The major provisions of Sarbanes-Oxley (originally named the Investor Protection Act) require public companies to disclose more financial information than in the past. The Act also holds directors and officers personally-accountable for accuracy of the information, by requiring these officers to certify the accuracy of the internal controls used in the reporting process. Traditionally, this has been satisfied through audits of the systems and procedures that produce financial reports. Sarbanes-Oxley extends this accountability to the accuracy of the underlying transactional data from which these financial reports are derived. California and other states also have added database statutes aimed at protecting the consumer.

These legal developments provide an added incentive for organizations to re-examine their Information Technology security and business continuity procedures.

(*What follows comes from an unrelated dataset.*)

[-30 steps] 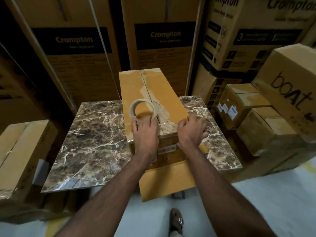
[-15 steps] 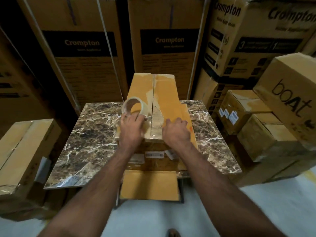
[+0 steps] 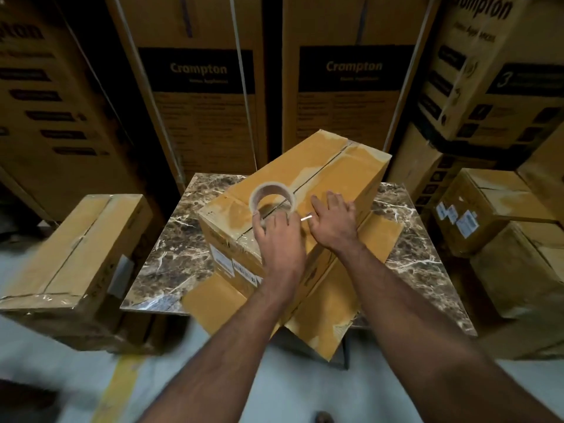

Some companies are evaluating new technologies and methods that represent significant improvements over current practices. One important trend is the outsourcing of security audits and testing of security practices and business resumption plans by outside specialists. IT staff of medium-size companies typically are hard-pressed to maintain existing systems, and often don’t allocate sufficient time to testing for holes in system security or conducting “fire drills” for restoring key systems from backup media. IT Risk Evaluations often find major shortcomings in the implementation and documentation of system setups, access control settings, and documentation of overall system topology. Such shortcomings can result in non-compliance with recent legislation.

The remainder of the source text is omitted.